Start of DATA FOR PROCESSING

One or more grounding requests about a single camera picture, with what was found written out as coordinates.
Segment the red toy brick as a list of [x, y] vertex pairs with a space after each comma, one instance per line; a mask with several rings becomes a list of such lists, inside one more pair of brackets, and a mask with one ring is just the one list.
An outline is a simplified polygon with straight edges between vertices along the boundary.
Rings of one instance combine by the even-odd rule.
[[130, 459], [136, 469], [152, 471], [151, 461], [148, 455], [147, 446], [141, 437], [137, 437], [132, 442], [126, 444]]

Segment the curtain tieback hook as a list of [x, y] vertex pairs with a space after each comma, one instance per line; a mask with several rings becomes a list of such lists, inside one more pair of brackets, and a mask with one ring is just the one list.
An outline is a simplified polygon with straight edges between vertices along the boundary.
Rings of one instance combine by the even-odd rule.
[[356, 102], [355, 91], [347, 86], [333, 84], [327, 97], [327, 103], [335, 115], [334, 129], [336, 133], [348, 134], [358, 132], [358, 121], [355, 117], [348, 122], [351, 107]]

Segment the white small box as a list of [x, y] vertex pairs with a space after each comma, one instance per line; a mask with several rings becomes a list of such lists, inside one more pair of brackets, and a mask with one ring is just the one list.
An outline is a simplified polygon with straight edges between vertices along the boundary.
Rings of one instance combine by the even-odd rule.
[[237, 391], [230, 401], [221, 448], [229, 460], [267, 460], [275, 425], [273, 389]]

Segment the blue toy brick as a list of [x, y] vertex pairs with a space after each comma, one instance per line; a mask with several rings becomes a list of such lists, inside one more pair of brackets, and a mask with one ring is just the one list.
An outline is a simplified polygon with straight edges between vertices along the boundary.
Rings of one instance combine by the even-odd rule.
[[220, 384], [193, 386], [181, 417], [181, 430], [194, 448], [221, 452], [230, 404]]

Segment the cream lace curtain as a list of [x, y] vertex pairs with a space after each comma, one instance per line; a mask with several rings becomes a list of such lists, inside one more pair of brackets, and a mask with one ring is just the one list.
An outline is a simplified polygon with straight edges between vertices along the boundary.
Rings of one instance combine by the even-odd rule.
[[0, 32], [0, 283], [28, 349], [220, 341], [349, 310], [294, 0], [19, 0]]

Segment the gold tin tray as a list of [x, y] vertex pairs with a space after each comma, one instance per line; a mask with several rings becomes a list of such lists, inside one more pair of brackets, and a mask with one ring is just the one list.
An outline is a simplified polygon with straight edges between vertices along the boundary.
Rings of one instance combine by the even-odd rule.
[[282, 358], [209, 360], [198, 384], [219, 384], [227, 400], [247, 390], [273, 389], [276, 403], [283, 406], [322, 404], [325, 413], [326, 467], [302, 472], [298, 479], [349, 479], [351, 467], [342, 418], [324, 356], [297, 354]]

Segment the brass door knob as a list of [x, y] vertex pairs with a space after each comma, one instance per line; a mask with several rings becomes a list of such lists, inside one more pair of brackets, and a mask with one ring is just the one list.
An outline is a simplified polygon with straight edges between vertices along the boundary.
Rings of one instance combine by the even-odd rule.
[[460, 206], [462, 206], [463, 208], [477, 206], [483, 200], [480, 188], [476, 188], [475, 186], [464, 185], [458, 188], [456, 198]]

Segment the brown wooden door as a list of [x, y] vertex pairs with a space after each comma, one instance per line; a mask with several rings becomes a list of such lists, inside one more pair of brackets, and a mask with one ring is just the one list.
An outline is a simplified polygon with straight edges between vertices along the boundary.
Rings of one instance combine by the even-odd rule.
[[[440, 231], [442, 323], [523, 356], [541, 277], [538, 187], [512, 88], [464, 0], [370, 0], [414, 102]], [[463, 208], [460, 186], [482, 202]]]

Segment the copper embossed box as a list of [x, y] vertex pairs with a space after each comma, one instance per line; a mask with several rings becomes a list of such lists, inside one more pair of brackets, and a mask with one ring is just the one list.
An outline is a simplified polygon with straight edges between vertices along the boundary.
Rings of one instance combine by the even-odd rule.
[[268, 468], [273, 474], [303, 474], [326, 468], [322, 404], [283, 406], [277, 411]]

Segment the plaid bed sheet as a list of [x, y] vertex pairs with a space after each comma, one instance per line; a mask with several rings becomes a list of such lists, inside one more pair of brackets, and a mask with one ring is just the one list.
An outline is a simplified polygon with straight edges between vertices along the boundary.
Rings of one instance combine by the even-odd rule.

End of DATA FOR PROCESSING

■ TO DO
Transcribe every record exactly, keeping each line as it is.

■ WRITTEN RESPONSE
One or more grounding requests about a single camera picture, with what was found written out as coordinates.
Segment the red toy brick as a list of [x, y] vertex pairs with a space after each comma, one instance per line; a mask with several rings becomes a list of such lists, inside one more pair of brackets, and a mask with one ring is just the one list.
An outline is a simplified polygon with straight edges between vertices along the boundary.
Rings of one instance combine by the even-odd rule.
[[130, 459], [136, 469], [152, 471], [151, 461], [148, 455], [147, 446], [141, 437], [137, 437], [132, 442], [126, 444]]

Segment the curtain tieback hook as a list of [x, y] vertex pairs with a space after each comma, one instance per line; a mask with several rings becomes a list of such lists, inside one more pair of brackets, and a mask with one ring is just the one list.
An outline is a simplified polygon with straight edges between vertices along the boundary.
Rings of one instance combine by the even-odd rule.
[[356, 102], [355, 91], [347, 86], [333, 84], [327, 97], [327, 103], [335, 115], [334, 129], [336, 133], [348, 134], [358, 132], [358, 121], [355, 117], [348, 122], [351, 107]]

Segment the white small box as a list of [x, y] vertex pairs with a space after each comma, one instance per line; a mask with several rings becomes a list of such lists, inside one more pair of brackets, and a mask with one ring is just the one list.
An outline is a simplified polygon with straight edges between vertices along the boundary.
Rings of one instance combine by the even-odd rule.
[[237, 391], [230, 401], [221, 448], [229, 460], [267, 460], [275, 425], [273, 389]]

Segment the blue toy brick as a list of [x, y] vertex pairs with a space after each comma, one instance per line; a mask with several rings becomes a list of such lists, inside one more pair of brackets, and a mask with one ring is just the one list.
An outline is a simplified polygon with straight edges between vertices along the boundary.
Rings of one instance combine by the even-odd rule.
[[220, 384], [193, 386], [181, 417], [181, 430], [194, 448], [221, 452], [230, 404]]

Segment the cream lace curtain as a list of [x, y] vertex pairs with a space after each comma, one instance per line; a mask with several rings becomes a list of such lists, inside one more pair of brackets, and a mask with one ring is just the one list.
An outline is a simplified polygon with straight edges between vertices along the boundary.
Rings of one instance combine by the even-odd rule.
[[0, 32], [0, 283], [28, 349], [220, 341], [349, 310], [294, 0], [19, 0]]

Segment the gold tin tray as a list of [x, y] vertex pairs with a space after each comma, one instance per line; a mask with several rings becomes a list of such lists, inside one more pair of brackets, and a mask with one ring is just the one list.
An outline is a simplified polygon with straight edges between vertices along the boundary.
Rings of one instance combine by the even-odd rule.
[[282, 358], [209, 360], [198, 384], [219, 384], [227, 400], [247, 390], [273, 389], [276, 403], [283, 406], [322, 404], [325, 413], [326, 467], [302, 472], [298, 479], [349, 479], [351, 467], [342, 418], [324, 356], [297, 354]]

Segment the brass door knob as a list of [x, y] vertex pairs with a space after each comma, one instance per line; a mask with several rings becomes a list of such lists, inside one more pair of brackets, and a mask with one ring is just the one list.
An outline is a simplified polygon with straight edges between vertices along the boundary.
Rings of one instance combine by the even-odd rule.
[[460, 206], [462, 206], [463, 208], [477, 206], [483, 200], [480, 188], [476, 188], [475, 186], [464, 185], [458, 188], [456, 198]]

Segment the brown wooden door as a list of [x, y] vertex pairs with a space after each comma, one instance per line; a mask with several rings becomes a list of such lists, inside one more pair of brackets, and a mask with one ring is just the one list.
An outline is a simplified polygon with straight edges between vertices along the boundary.
Rings of one instance combine by the even-odd rule.
[[[440, 231], [442, 323], [523, 356], [541, 277], [538, 187], [512, 88], [464, 0], [370, 0], [414, 102]], [[463, 208], [460, 186], [482, 202]]]

Segment the copper embossed box as a list of [x, y] vertex pairs with a space after each comma, one instance per line; a mask with several rings becomes a list of such lists, inside one more pair of brackets, and a mask with one ring is just the one list.
An outline is a simplified polygon with straight edges between vertices along the boundary.
Rings of one instance combine by the even-odd rule.
[[268, 468], [273, 474], [303, 474], [326, 468], [322, 404], [283, 406], [277, 411]]

Segment the plaid bed sheet as a list of [x, y] vertex pairs with a space after each comma, one instance per line; a mask with several rings becomes a list of such lists, inside one more pair of brackets, and a mask with one ring is just the one list.
An outline is a simplified polygon with straight edges between vertices along the boundary.
Rings of one instance combine by the even-odd rule.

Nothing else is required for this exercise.